WORK TO COMPLETE: Go through the entries below and print, exactly, the lines starting at the one with "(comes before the" and ending at the one with "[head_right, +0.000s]", keeping both ends and no others.

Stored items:
+++

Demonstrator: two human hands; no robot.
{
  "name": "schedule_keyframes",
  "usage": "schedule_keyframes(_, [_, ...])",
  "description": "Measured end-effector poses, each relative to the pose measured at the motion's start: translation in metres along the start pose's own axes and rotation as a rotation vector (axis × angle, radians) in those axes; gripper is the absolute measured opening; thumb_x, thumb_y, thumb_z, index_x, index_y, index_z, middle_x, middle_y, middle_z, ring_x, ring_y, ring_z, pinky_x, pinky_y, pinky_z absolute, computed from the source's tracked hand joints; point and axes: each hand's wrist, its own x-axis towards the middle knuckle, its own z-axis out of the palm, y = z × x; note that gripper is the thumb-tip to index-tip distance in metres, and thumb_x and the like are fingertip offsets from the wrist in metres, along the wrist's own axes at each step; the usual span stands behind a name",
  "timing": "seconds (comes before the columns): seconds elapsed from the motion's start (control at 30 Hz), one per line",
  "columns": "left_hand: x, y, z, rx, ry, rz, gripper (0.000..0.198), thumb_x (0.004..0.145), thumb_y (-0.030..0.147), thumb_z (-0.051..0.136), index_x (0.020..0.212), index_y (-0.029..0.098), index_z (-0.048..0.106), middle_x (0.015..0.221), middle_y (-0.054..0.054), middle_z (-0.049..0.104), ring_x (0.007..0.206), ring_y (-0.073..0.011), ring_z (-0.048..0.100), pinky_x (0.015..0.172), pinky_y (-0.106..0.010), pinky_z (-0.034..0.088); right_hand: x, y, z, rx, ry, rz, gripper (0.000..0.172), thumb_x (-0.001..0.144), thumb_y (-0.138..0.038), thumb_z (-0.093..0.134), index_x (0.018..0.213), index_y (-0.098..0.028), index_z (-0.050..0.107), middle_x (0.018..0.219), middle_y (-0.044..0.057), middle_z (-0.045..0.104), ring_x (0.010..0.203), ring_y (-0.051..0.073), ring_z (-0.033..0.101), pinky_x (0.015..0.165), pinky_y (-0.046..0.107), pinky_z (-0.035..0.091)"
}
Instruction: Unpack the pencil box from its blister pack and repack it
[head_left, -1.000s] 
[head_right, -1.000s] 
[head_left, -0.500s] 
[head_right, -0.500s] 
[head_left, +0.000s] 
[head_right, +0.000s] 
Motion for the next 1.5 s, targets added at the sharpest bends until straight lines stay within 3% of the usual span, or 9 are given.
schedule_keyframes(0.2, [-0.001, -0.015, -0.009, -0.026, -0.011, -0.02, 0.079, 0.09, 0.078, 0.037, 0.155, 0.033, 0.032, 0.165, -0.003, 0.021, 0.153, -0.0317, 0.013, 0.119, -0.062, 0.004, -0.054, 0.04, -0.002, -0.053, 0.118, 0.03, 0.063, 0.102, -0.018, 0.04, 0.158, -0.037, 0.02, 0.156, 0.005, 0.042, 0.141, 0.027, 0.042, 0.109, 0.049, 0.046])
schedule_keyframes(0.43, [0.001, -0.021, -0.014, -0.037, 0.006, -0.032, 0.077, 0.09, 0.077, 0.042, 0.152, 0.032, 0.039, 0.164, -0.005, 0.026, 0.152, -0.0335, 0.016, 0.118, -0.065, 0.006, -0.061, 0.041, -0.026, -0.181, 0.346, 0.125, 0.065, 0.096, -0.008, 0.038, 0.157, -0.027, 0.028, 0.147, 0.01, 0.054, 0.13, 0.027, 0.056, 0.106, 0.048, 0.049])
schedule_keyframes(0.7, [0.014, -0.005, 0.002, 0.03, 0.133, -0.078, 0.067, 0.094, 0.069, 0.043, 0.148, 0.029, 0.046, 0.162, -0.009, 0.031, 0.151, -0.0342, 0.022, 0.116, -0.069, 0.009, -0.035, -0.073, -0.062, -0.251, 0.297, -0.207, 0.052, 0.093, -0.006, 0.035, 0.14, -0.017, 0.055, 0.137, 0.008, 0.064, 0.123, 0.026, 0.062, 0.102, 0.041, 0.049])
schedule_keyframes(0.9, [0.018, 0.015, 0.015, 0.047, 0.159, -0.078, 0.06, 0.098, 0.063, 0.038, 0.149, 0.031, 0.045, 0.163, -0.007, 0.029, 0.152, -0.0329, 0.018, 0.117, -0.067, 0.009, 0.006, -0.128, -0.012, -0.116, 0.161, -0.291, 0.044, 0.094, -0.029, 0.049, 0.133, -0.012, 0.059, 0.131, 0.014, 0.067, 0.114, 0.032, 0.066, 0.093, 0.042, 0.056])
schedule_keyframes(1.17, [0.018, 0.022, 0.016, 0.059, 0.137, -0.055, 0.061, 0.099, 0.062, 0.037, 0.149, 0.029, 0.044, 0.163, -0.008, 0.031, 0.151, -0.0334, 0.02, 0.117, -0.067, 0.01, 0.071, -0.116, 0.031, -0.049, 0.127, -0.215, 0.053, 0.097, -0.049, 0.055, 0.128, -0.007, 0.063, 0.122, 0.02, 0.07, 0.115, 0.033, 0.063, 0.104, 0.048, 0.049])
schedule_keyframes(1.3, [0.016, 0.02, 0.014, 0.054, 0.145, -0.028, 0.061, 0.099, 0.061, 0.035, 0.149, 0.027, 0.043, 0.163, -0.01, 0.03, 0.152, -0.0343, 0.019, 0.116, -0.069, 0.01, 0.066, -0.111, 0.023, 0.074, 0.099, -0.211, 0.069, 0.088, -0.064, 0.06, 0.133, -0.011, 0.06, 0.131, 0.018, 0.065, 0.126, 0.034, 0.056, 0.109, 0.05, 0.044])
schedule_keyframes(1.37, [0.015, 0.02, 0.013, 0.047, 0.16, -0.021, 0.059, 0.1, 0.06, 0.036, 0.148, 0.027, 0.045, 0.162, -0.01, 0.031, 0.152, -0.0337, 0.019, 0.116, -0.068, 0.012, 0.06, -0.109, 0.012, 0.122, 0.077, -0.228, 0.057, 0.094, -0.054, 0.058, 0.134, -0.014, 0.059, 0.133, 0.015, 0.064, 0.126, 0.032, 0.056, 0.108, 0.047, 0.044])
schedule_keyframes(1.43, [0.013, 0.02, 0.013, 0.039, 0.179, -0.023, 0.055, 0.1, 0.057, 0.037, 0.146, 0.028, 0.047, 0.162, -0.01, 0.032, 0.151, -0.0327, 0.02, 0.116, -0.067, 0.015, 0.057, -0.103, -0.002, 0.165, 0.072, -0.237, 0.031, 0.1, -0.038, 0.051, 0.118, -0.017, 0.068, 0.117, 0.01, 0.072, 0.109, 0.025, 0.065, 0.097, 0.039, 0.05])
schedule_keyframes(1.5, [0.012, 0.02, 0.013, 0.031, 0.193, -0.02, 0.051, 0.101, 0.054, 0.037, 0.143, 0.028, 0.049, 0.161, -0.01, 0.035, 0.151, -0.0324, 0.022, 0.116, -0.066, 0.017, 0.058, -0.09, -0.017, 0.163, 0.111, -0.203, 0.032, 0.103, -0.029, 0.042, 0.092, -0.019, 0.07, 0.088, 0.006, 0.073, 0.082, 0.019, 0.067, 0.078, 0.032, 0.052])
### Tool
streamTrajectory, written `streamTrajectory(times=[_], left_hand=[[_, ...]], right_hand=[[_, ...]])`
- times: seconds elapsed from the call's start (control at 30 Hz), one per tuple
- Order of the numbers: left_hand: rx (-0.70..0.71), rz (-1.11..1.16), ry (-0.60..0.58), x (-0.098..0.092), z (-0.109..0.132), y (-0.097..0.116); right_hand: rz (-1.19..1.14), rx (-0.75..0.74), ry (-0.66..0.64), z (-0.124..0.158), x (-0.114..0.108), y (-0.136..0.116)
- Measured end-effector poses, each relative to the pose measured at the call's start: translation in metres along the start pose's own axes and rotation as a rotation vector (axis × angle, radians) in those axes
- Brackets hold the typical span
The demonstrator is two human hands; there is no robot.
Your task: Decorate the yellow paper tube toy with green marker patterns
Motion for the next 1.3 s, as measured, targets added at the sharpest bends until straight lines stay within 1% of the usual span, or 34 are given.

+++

TASK RESULT:
  "timing": "seconds (comes before the columns): seconds elapsed from the motion's start (control at 30 Hz), one per line",
  "columns": "left_hand: x, y, z, rx, ry, rz, gripper (0.000..0.198), thumb_x (0.004..0.145), thumb_y (-0.030..0.147), thumb_z (-0.051..0.136), index_x (0.020..0.212), index_y (-0.029..0.098), index_z (-0.048..0.106), middle_x (0.015..0.221), middle_y (-0.054..0.054), middle_z (-0.049..0.104), ring_x (0.007..0.206), ring_y (-0.073..0.011), ring_z (-0.048..0.100), pinky_x (0.015..0.172), pinky_y (-0.106..0.010), pinky_z (-0.034..0.088); right_hand: x, y, z, rx, ry, rz, gripper (0.000..0.172), thumb_x (-0.001..0.144), thumb_y (-0.138..0.038), thumb_z (-0.093..0.134), index_x (0.018..0.213), index_y (-0.098..0.028), index_z (-0.050..0.107), middle_x (0.018..0.219), middle_y (-0.044..0.057), middle_z (-0.045..0.104), ring_x (0.010..0.203), ring_y (-0.051..0.073), ring_z (-0.033..0.101), pinky_x (0.015..0.165), pinky_y (-0.046..0.107), pinky_z (-0.035..0.091)"
}
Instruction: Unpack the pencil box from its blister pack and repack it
[head_left, -1.000s] 
[head_right, -1.000s] 
[head_left, -0.500s] 
[head_right, -0.500s] 
[head_left, +0.000s] 
[head_right, +0.000s] 

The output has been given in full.